WordPressでのECサイトについて
WordPress(ワードプレス)は世界一のサイト制作のプラットフォームで、パッケージ(システム)は無料でカンタンにサイトを作れるため個人から大手企業(過去にもホワイトハウス)まで幅広く使用されています。そのためECサイトをWordPressで構築している方も多いです。
そんなWordPressでのECサイトの構築や運営ですが、販売規模や販売戦略においてはWordPressでECサイトを作るのはあまりおすすめしません。いくつか理由がありますが、それを簡単に書いていきたいと思います。
あくまでも自分の知識やスキルでの見解で、WordPressでECサイトを運営するメリットもあり費用は高額になりますがサポートや高品質を求めるのであればプロ(制作会社)に制作や保守を依頼できます。
それらを踏まえてECサイトの構築やサイトを運営する前の参考にしていた頂ければと思います。
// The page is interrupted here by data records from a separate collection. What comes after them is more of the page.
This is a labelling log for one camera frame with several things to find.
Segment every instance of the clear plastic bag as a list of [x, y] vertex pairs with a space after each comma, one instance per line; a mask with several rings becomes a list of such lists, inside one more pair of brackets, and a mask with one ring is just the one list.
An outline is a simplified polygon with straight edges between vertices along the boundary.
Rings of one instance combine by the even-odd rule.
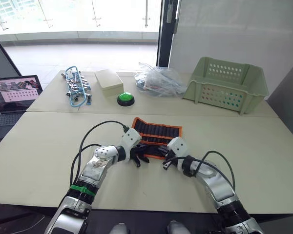
[[152, 67], [146, 63], [139, 63], [142, 72], [135, 74], [136, 85], [139, 90], [156, 97], [181, 98], [187, 86], [181, 82], [179, 74], [167, 67]]

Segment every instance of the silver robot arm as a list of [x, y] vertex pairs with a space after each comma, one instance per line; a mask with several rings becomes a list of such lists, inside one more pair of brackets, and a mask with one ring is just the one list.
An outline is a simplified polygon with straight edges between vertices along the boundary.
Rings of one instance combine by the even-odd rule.
[[195, 174], [199, 162], [189, 156], [188, 148], [181, 137], [174, 138], [168, 144], [169, 152], [166, 159], [187, 157], [174, 160], [164, 165], [164, 169], [173, 164], [186, 176], [195, 176], [204, 184], [217, 212], [222, 216], [227, 234], [264, 234], [254, 218], [244, 209], [232, 186], [220, 173], [206, 164], [202, 164]]
[[129, 161], [130, 151], [141, 140], [139, 133], [129, 128], [118, 146], [102, 146], [94, 151], [77, 182], [72, 185], [45, 230], [45, 234], [82, 234], [87, 228], [91, 204], [102, 185], [109, 167], [119, 161]]

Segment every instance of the plastic basket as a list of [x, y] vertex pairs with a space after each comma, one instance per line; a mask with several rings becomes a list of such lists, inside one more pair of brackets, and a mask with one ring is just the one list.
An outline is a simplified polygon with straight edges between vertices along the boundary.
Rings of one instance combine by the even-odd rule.
[[203, 57], [183, 98], [243, 114], [251, 112], [267, 95], [262, 68]]

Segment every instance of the green button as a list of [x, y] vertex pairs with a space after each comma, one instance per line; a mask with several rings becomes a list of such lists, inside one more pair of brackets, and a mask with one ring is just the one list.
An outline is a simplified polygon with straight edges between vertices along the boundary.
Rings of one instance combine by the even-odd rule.
[[132, 95], [131, 95], [131, 93], [125, 92], [125, 93], [119, 95], [119, 100], [130, 101], [130, 100], [132, 100]]

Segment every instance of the tiled floor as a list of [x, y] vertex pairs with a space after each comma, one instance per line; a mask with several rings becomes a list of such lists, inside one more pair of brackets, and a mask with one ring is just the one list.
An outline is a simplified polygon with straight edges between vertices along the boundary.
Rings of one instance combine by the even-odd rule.
[[139, 70], [139, 62], [155, 65], [156, 44], [55, 44], [6, 46], [22, 75], [37, 75], [45, 88], [59, 70]]
※また、このサイトはポートフォリオサイトでもあるので別ページで自身が『ECサイトを構築しない理由』を別途まとめて投稿します。
まずは、おすすめしないと言いつつ、メリットから……
ECサイトをWordPressで作るメリット
コストを減らせる
ECサイトにWordPressを使う最大のメリットは構築と運営にかかる費用(初期費用とランニングコスト)を最小限に抑えられることです。
WordPressは誰でも無料で利用できるオープンソースのCMS(コンテンツ・マネージメント・システム)で、ECサイトに必要なプラグインも多くのものが無料で提供(決済手数料有り)されています。これに対してECパッケージやネットショップサービスにはライセンス料や使用料(決済手数料含む)がかかるものも少なくありません。
ただ、無料のWordPressやプラグインを自社向けにカスタマイズを行うと費用が思った以上に掛かるケースも多々あります。しかしながら条件によってはECパッケージ(サービス)よりもWordPressを使うほうが安く抑えられるのでコストだけを考えれば十分にメリットと言えるかと思います。
デザインが豊富
WordPressを実際に利用したことのある人の多くがデザイン面の自由度の高さにメリットを感じていると言われています。WordPressにはインストールしてすぐに利用できるテーマが多数多様に存在しているので好みにあうものを選ぶだけで初心者でも簡単に制作できるためです。※ECサイト用のテーマも多々あります。
次の項目で詳しくお話しますが本来、ECサイトのコンセプト(目的)で制作されていないテーマを使うことは可能(以下、理由)です。
カスタマイズ
WordPressのテーマによっては独自のデザイン(センス)があるものや、レイアウトや配色などを柔軟に変更できる機能をもった高機能なテーマ(有料テーマが多い)ものも多々あります。WordPressのテーマはある程度サイトのコンセプト(目的)を持ったテーマが多いですが、WordPressのテーマはカスタマイズ(改変)して使うことが可能なので制作者や運営者の知識やスキルに応じてカスタマイズできます。
そのため、Webデザインに詳しい人なら既存のテーマに独自のスタイルや機能を付け加えることもできるかと思います。それ以外にサイトのイメージを他の方に伝えてアウトソーシング(外部発注)も可能です。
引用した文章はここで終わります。